Once again, we find ourselves reflecting on Edinburgh’s biggest and best summer festival season yet.

The numbers speak for themselves. More than 2200 artists from 36 nations, almost 800 of them from Scotland, performed in the Festival. Ticket sales rose 17,000, or 11 per cent, to 158,500. The Fringe, meanwhile, came to an end after 45,464 performances of 2871 shows, making it the largest arts festival in the world. Just shy of two million tickets were issued for shows and events in 273 venues.

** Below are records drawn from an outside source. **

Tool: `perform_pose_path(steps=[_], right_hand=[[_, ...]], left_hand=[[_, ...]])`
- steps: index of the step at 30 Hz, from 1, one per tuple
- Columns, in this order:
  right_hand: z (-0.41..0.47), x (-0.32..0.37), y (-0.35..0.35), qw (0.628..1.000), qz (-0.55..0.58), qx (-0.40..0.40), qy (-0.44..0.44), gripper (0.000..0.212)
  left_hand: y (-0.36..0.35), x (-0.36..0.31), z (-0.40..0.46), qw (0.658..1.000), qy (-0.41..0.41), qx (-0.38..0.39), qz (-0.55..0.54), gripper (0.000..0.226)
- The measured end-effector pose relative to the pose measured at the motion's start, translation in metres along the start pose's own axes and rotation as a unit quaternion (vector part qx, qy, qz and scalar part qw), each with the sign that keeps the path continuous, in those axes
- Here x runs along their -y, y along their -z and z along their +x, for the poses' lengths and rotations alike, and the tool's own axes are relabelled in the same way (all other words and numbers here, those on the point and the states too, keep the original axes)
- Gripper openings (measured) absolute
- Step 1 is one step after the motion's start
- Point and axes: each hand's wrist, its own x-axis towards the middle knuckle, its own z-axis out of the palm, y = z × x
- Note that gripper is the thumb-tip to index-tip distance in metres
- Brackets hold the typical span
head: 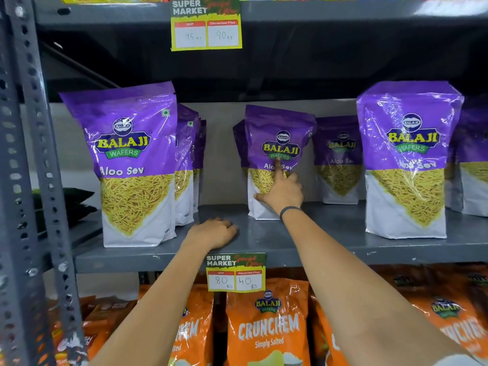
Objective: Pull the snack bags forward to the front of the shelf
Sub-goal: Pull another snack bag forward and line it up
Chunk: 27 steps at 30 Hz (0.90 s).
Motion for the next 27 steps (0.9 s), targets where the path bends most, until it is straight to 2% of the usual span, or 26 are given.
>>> perform_pose_path(steps=[23, 27], right_hand=[[-0.075, -0.003, 0.049, 0.998, -0.042, -0.043, 0.035, 0.112], [-0.088, -0.004, 0.059, 0.997, -0.051, -0.041, 0.040, 0.113]], left_hand=[[0.005, -0.004, -0.004, 0.999, 0.036, 0.016, -0.027, 0.052], [0.003, -0.006, -0.005, 0.997, 0.058, -0.012, -0.046, 0.051]])
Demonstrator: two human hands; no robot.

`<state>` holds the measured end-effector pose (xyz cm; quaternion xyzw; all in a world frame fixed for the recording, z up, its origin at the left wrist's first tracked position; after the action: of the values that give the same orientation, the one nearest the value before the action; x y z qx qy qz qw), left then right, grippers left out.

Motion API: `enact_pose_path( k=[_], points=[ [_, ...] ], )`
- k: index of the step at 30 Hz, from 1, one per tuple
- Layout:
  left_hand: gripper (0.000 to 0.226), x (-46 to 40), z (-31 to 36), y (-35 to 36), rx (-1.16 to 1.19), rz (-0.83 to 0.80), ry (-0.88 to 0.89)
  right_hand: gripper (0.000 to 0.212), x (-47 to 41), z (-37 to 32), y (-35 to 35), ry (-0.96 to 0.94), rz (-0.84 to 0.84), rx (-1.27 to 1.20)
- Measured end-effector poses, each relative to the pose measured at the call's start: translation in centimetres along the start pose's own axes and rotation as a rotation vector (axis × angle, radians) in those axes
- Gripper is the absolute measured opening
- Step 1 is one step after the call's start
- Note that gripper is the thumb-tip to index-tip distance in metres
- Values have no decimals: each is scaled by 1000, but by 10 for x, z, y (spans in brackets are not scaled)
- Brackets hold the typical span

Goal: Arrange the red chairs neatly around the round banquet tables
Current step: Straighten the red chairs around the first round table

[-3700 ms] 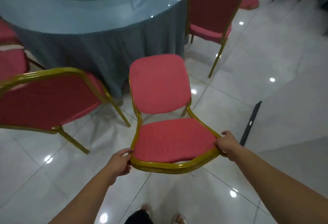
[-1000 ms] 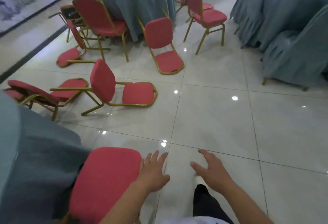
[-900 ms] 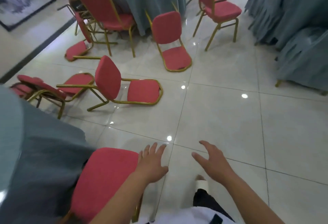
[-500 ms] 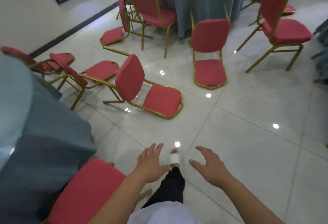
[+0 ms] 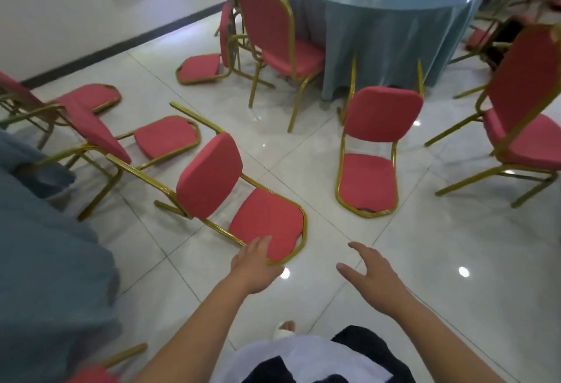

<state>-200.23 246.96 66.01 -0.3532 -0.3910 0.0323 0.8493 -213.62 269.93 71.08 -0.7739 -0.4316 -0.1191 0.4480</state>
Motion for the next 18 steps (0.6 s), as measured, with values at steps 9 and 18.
enact_pose_path(
  k=[9, 18],
  points=[
    [84, -107, 19, -37, 358, 133, -197, 69, -190, -40, -84, -171, -230, 129],
    [83, -147, 79, 8, 763, 173, -641, 67, -344, -68, -175, -355, -538, 465]
  ],
)
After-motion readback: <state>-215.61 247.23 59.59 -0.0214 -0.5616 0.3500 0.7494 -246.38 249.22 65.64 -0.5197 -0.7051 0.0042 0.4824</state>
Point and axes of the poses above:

The Book Festival celebrated its 30th anniversary with a rise in ticket sales of almost six per cent to around 225,000, while the Tattoo sold out for the 15th year in a row. And lest we forget the Mela – despite the windy weather affecting Sunday’s programme, Saturday was its most successful yet, with 13,000 people attending.

This has all led to an inescapable feel-good factor around the Capital – helped in no small part by the sunshine. And, if the city centre streets felt busier, that’s because they were. At the peak of the festivals, average city centre footfall was up almost 20 per cent on the same period last year.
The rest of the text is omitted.